**Exercise instructions:**
This exercise calls for a copy of every line in the listing below that carries the word "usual".

**Collected material:**
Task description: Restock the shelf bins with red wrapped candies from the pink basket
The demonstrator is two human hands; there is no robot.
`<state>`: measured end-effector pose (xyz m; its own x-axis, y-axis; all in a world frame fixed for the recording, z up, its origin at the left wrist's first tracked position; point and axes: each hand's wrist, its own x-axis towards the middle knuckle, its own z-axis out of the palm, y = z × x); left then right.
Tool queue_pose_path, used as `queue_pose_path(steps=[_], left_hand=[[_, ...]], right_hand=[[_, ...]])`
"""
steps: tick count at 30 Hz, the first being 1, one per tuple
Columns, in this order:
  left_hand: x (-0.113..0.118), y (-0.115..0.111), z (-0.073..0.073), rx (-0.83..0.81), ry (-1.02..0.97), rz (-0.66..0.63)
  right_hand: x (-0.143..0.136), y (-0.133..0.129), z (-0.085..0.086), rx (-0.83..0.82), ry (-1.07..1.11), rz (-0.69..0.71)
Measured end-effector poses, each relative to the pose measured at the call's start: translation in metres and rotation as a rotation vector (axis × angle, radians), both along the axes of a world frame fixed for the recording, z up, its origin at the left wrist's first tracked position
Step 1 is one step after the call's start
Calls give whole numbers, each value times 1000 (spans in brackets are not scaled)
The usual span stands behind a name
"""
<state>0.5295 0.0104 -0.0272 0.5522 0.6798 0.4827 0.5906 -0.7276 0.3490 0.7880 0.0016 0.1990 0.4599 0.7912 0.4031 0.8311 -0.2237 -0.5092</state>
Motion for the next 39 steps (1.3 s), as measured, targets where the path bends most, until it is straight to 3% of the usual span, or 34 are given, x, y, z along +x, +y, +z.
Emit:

**Your solution:**
The usual span stands behind a name
Motion for the next 39 steps (1.3 s), as measured, targets where the path bends most, until it is straight to 3% of the usual span, or 34 are given, x, y, z along +x, +y, +z.

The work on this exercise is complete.